Even if it wishes to be insulated from strategic rivalry, the tragedy of its geography dictates that the Philippines would inevitably be influenced by major power competition. As history suggests, China’s behavior in the maritime domain would not make any difference even if there is no significant U.S. presence in the region. In 1995, Beijing exploited the power vacuum precipitated by the Philippine Senate’s 1991 decision not to extend the presence of U.S. bases by seizing Mischief Reef from the Philippines. Without a balancing force, China’s quest for preeminence in the region would go unrestrained, at times to the detriment of small powers.

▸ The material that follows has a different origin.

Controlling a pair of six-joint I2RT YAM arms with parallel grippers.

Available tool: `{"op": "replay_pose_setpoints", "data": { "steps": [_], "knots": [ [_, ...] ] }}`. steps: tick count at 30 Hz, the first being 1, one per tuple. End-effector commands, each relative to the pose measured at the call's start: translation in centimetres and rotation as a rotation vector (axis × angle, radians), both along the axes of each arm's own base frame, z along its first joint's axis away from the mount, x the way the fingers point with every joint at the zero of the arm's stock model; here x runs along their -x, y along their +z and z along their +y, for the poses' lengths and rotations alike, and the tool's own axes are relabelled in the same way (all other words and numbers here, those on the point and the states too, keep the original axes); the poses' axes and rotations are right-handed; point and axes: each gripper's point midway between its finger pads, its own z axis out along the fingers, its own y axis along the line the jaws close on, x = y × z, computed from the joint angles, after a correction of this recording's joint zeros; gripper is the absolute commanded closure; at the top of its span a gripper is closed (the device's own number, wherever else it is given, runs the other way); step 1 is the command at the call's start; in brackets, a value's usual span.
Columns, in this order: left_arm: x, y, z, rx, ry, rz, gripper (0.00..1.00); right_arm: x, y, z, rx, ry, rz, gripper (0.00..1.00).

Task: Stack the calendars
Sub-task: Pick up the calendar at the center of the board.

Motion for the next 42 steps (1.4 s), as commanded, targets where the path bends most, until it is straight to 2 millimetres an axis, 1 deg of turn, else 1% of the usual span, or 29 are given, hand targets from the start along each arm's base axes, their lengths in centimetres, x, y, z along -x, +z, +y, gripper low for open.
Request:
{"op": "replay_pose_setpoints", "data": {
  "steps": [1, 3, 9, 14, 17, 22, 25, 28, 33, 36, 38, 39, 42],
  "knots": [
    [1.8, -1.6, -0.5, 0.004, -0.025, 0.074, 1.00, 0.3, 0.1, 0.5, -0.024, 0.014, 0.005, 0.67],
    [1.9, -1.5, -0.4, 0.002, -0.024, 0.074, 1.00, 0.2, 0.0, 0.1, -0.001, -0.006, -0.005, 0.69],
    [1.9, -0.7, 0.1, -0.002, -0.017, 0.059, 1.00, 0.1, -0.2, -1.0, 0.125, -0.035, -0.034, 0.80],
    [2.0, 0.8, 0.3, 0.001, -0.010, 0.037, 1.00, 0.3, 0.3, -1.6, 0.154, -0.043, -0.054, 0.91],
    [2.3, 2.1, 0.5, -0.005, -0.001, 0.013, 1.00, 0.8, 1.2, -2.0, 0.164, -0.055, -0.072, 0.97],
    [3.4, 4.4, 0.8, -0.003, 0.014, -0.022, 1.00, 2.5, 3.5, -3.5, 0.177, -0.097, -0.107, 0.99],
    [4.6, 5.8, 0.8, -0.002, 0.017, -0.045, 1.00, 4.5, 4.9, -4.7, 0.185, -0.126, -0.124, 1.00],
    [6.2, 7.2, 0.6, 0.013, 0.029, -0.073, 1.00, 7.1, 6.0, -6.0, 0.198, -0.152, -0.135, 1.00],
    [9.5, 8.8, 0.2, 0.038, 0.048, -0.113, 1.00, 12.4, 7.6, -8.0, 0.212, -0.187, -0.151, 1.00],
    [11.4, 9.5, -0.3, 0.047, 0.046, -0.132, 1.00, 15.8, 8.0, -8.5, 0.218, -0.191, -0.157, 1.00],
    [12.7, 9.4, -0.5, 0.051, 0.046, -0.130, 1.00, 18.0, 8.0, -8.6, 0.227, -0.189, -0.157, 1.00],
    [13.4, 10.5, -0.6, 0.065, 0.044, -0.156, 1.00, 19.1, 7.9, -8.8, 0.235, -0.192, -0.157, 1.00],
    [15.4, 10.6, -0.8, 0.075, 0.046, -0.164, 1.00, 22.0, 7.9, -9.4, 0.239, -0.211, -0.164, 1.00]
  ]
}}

To be fair, Washington has been criticized for its actions (or lack thereof) in the region, particularly in the South China Sea (SCS). Beijing seized Scarborough Shoal from the Philippines, and embarked on a massive island-building effort in a span of a few years. Among others, it can be argued that without significant American military presence in the Philippines as it did when the U.S. bases were present during the Cold War, Washington’s extended deterrence may have factored less in Beijing’s strategic calculus. With China having military outposts in the SCS, the interests of the allies converge in constraining Chinese behavior in maritime domain. Indeed, Washington, in part through efforts under the auspices of the VFA, has thus far been able deter China’s plan to create an artificial island in Scarborough Shoal—the last piece in Beijing’s “strategic triangle” in dominating the SCS. In this regard, a more robust implementation of the Enhanced Defense Cooperation Agreement (EDCA) is a strategic imperative.


It also important to view the Philippines-U.S. alliance in the context of the broader security architecture in the region. This alliance is but part of a broader network of U.S.-led system of alliances and partnerships in the Asia-Pacific—which, along with multilateral platforms, form part of the region’s security architecture. Washington’s network of alliances and partnerships is a critical component of U.S. diplomatic and military strategy to maintain regional preeminence. In the strategic milieu of major power competition, the strength, durability, and resilience of the individual components of that security network—including the Philippines-U.S. alliance—will likely be tested, if it hasn’t already. Beijing will likely create fissures in America’s alliances and partnerships and exploit the same to gradually weaken Washington’s position in the region.


Clearly, the Philippines-U.S. alliance is at a crossroad. The security environment in which the alliance is currently situated is, to some extent, similar to the strategic milieu when it was established—major power competition. However, U.S.-China geopolitical competition is far more complex that the U.S.-Soviet Cold War rivalry. While not without its own share of ups and downs, the first seventy years of alliance nevertheless contributed in ensuring a favorable balance of power to advance the interests of both countries. Whether or not the alliance can accomplish the same in the next seventy years is by no means a foregone conclusion.

 

Mico A. Galang is a lecturer at the Department of Political Science, University of Santo Tomas (Manila, Philippines). The views expressed are the author’s alone.